La explicación es brutalmente transparente. Los antecedentes, las alianzas anteriores o las sospechas judiciales pueden relativizarse cuando una persona resulta funcional a un objetivo estadounidense. Betancourt fue señalado en distintos momentos como empresario del chavismo, financista de sectores opositores, enemigo de Maduro, interlocutor de Delcy y finalmente socio petrolero de Trump. No necesitó sostener una identidad ideológica permanente: su principal atributo fue saber moverse entre facciones y conservar valor como operador.
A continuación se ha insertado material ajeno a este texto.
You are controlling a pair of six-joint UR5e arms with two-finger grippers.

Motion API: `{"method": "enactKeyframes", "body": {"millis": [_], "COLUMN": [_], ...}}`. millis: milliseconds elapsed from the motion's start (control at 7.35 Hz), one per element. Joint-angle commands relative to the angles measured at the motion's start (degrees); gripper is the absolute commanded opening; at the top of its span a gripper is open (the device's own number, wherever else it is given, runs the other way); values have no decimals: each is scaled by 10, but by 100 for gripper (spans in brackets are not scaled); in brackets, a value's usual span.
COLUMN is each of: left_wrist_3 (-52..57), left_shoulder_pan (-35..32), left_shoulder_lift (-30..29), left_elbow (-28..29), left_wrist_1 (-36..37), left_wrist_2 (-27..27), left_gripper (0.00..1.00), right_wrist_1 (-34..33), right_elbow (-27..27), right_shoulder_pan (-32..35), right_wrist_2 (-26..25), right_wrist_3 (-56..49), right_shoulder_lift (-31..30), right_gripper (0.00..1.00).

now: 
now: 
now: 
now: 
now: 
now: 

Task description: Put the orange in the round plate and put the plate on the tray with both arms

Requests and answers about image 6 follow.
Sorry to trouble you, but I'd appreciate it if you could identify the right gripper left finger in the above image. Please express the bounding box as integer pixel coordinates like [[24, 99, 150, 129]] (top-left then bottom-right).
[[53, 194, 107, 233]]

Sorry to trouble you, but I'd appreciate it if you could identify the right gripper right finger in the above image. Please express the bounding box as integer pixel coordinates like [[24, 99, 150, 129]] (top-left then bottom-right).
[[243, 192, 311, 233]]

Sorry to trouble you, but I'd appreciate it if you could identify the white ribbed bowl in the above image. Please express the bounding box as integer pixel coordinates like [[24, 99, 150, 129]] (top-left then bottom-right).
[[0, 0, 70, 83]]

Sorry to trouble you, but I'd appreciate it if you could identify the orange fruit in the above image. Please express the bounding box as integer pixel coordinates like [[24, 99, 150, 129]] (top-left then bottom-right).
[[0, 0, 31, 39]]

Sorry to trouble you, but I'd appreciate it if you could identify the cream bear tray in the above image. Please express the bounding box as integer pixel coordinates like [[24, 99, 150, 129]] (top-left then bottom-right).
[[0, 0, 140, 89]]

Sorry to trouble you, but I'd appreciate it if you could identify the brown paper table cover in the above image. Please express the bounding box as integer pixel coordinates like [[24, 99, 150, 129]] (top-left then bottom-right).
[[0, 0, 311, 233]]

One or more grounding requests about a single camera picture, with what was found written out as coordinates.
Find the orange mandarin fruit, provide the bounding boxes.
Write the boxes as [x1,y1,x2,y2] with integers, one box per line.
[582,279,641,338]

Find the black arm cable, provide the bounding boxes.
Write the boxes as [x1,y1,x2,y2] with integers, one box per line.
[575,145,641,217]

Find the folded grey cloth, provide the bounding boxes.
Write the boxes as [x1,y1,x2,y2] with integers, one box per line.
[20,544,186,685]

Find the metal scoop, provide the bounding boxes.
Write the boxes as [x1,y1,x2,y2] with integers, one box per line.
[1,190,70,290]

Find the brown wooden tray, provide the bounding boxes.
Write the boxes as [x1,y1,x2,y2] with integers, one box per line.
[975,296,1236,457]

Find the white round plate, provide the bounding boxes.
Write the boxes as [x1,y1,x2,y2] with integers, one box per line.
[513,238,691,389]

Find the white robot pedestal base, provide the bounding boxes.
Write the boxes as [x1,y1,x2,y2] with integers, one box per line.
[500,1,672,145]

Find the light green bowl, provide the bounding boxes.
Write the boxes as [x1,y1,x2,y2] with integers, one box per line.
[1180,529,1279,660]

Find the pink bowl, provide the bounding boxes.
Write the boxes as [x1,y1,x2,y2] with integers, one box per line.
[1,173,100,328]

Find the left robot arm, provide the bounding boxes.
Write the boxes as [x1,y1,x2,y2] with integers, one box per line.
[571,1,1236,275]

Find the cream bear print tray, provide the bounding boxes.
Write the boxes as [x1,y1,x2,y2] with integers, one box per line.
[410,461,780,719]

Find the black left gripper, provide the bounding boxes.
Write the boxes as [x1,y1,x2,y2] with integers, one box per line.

Al mismo tiempo, una investigación abierta en España por presunto blanqueo y evasión fiscal permanece paralizada porque Washington no respondió durante más de nueve meses una solicitud de cooperación judicial. La Audiencia Nacional española necesita interrogar a cinco testigos que ya fueron condenados en Estados Unidos por el entramado de corrupción conocido como *Money Flight*. Si la respuesta estadounidense no llega antes de diciembre, la causa contra Betancourt podría volver a archivarse. El empresario niega haber cometido irregularidades y no fue acusado penalmente en Estados Unidos, pero la inacción de Washington lo beneficia objetivamente.

Allí aparece el paralelismo más incómodo. Galeano entregó sus datos al Gobierno estadounidense, esperó casi ocho años una respuesta y terminó detenido mientras trabajaba. Betancourt, rodeado de investigaciones internacionales, consiguió acceso a funcionarios de primer nivel, libertad para viajar y respaldo político porque se volvió indispensable para un negocio estratégico. La diferencia no está determinada por quién combatió más firmemente a una dictadura, sino por quién tiene algo que ofrecerle a Washington.

## Entonces, ¿contra quién está Trump?

Trump está contra Ortega cuando sancionarlo refuerza su liderazgo regional, satisface a las comunidades exiliadas y presiona a un Gobierno hostil. Está dispuesto a convivir con Delcy Rodríguez cuando ella garantiza petróleo y estabilidad. Puede respaldar a Betancourt cuando sus contactos permiten cerrar un acuerdo energético. Y puede permitir que ICE detenga a Galeano cuando su prioridad doméstica es demostrar que nadie queda fuera del alcance de la política migratoria.

Eso no necesariamente constituye una contradicción desde la lógica interna del trumpismo. La coherencia existe, pero no es ideológica: es una coherencia basada en el poder, el control y la utilidad. El aliado de hoy es quien acepta las condiciones de Washington; el enemigo es quien las rechaza. Los valores democráticos pueden acompañar una decisión, pero difícilmente parecen determinarla por sí solos.

Por eso resulta insuficiente definir a Trump simplemente como anticomunista. Un anticomunismo basado en principios debería brindar una protección especial a los periodistas perseguidos por Ortega y desconfiar de las principales figuras del aparato chavista. La política real muestra otra cosa: los opositores son celebrados mientras sirven para debilitar a un adversario, pero pueden quedar abandonados cuando sus necesidades chocan con las prioridades migratorias, económicas o electorales de Estados Unidos.

La detención de Galeano todavía puede corregirse. Un juez podría ordenar su liberación, ICE podría explicar las razones del procedimiento y su pedido de asilo finalmente podría ser evaluado. Pero aun si recupera rápidamente la libertad, el episodio habrá dejado una advertencia para toda la disidencia latinoamericana: escapar de una dictadura, denunciarla durante años y confiar en Estados Unidos ya no garantiza ser tratado como un perseguido político.

No hay pruebas de que Trump haya detenido a Galeano para favorecer a Ortega. Tampoco hay elementos para hablar de una alianza secreta entre Washington, Managua y Caracas. La conclusión es menos conspirativa y, justamente por eso, más inquietante: la suerte de los opositores democráticos parece subordinada a los intereses inmediatos de la Casa Blanca. Delcy Rodríguez controla petróleo, Betancourt ofrece contactos y Galeano representa un expediente migratorio más. En la política de Trump, esas condiciones pesan más que cualquier discurso sobre la libertad.